What you are asked to do:
With respect to the word "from", report how many lines of the following listing include it. Give nothing but the number.

Data provided:
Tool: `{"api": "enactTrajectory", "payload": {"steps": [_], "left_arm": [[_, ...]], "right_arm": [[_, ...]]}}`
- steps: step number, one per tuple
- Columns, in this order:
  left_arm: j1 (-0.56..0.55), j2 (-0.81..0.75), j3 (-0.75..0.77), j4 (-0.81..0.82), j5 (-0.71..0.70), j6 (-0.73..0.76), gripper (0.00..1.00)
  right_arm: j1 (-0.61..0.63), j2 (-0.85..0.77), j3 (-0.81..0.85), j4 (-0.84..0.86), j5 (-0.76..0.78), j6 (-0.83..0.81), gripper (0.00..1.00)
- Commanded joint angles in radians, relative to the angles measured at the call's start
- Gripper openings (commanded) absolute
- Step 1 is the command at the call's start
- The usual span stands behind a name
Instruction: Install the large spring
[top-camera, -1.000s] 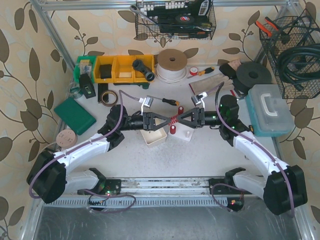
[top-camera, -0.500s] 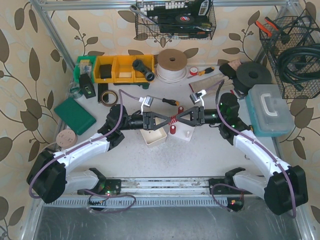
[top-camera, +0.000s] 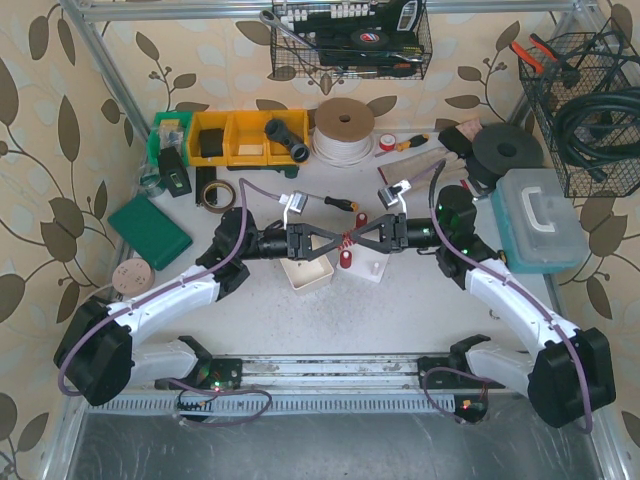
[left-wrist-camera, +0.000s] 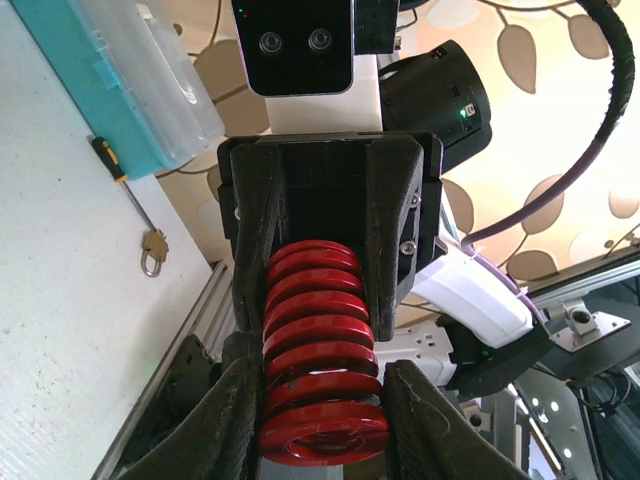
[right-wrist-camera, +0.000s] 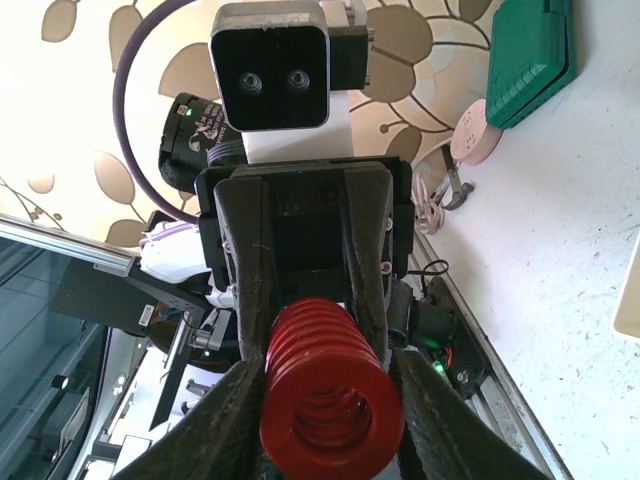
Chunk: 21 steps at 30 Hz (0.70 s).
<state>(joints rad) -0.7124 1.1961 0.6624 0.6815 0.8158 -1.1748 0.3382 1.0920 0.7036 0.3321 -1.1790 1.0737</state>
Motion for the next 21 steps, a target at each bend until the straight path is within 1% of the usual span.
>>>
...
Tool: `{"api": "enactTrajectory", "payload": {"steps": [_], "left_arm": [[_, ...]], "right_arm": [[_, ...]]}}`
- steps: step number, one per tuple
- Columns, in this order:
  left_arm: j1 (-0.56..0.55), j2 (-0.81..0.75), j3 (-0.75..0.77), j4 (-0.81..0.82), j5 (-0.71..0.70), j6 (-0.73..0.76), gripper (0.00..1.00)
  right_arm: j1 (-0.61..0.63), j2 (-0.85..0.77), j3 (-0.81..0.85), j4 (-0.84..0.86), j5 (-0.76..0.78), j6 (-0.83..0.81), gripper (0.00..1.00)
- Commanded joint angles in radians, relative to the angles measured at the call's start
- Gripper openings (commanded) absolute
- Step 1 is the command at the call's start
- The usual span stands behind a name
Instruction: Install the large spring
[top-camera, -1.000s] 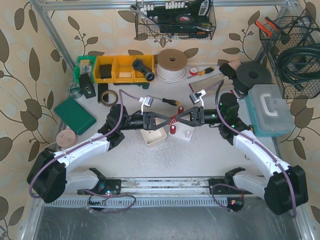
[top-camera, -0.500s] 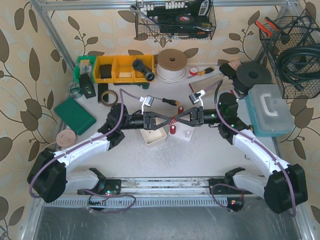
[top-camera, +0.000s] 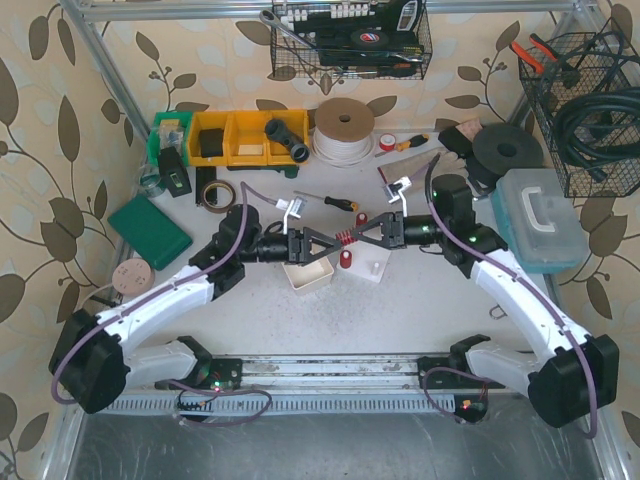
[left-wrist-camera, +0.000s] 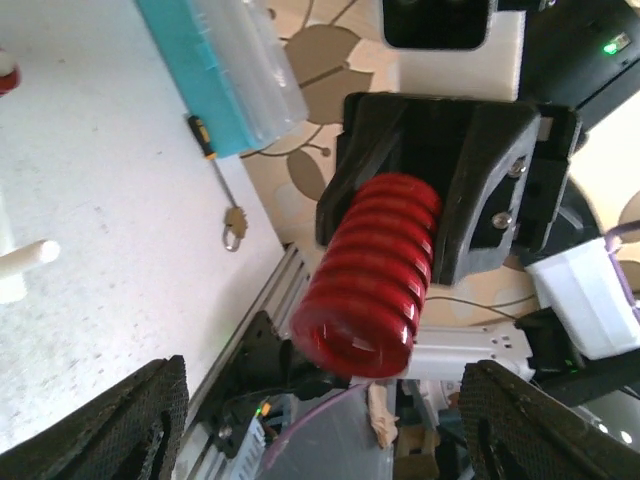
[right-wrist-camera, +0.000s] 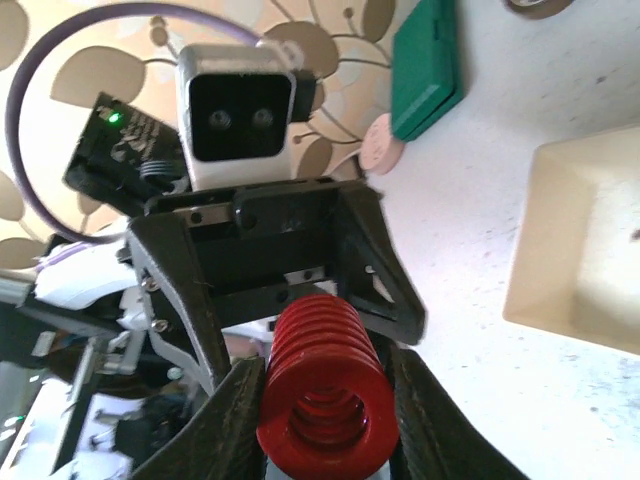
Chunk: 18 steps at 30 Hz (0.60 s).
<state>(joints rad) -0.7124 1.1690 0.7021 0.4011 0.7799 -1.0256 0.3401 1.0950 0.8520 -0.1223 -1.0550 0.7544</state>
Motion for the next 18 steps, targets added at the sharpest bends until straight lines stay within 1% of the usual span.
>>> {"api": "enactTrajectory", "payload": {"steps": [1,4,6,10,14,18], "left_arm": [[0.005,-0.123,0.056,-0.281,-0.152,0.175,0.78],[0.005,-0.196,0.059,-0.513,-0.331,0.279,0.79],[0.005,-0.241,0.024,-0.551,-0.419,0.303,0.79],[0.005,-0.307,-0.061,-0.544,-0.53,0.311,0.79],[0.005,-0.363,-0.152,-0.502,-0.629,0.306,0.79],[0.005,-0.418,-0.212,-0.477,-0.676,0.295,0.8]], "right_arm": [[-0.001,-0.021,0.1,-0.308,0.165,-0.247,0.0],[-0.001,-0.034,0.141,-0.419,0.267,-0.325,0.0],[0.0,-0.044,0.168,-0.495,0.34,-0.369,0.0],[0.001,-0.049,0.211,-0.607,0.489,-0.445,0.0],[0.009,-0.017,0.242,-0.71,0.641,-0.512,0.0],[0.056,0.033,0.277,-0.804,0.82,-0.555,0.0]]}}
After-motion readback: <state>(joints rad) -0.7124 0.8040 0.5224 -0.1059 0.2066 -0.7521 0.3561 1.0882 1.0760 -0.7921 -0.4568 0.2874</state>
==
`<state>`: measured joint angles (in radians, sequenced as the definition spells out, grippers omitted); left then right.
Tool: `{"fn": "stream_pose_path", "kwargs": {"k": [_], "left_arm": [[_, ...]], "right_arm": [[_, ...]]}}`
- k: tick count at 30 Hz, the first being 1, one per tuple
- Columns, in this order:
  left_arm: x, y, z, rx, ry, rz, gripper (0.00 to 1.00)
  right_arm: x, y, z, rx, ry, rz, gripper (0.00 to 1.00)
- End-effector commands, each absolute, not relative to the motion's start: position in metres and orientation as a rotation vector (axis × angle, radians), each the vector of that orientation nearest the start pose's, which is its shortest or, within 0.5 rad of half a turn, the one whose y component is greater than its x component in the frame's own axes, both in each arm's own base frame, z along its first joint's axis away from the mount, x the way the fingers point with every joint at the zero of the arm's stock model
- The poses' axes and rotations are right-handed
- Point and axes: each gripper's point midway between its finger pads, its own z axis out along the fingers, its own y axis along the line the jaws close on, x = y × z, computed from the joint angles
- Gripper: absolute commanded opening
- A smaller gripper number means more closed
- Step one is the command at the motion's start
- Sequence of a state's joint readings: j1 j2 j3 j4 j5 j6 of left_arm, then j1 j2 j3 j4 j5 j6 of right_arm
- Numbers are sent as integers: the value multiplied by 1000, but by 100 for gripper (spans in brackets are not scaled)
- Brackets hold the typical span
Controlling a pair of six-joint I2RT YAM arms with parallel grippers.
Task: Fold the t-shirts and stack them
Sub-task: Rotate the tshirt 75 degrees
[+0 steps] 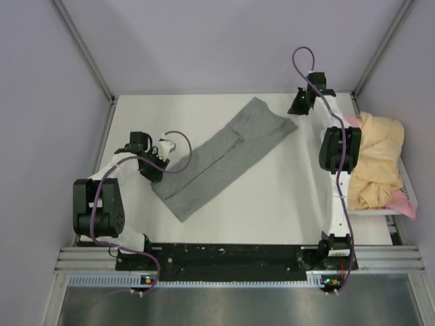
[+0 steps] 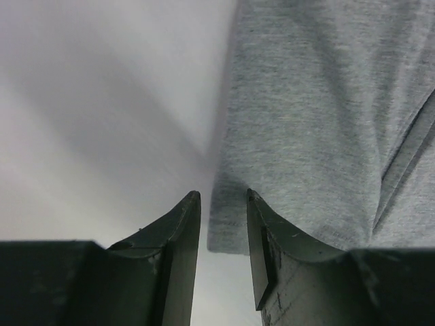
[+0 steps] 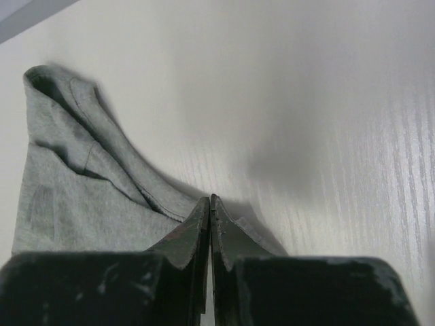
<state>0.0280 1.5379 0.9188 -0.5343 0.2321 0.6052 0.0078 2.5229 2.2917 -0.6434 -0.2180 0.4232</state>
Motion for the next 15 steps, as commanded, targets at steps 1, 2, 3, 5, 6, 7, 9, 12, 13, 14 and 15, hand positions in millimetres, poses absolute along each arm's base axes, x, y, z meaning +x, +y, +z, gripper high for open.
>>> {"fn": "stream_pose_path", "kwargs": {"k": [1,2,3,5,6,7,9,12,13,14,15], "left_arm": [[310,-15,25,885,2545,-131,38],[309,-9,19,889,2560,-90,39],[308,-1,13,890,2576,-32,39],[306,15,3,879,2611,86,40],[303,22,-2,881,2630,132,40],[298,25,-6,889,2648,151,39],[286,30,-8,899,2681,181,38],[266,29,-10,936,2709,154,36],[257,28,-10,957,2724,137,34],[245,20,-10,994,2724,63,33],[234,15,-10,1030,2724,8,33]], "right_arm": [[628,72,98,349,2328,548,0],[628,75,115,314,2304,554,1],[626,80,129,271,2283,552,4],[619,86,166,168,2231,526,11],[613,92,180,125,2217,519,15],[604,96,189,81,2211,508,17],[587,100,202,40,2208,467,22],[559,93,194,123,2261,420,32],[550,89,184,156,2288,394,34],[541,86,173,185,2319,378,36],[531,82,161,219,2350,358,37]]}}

Task answer:
2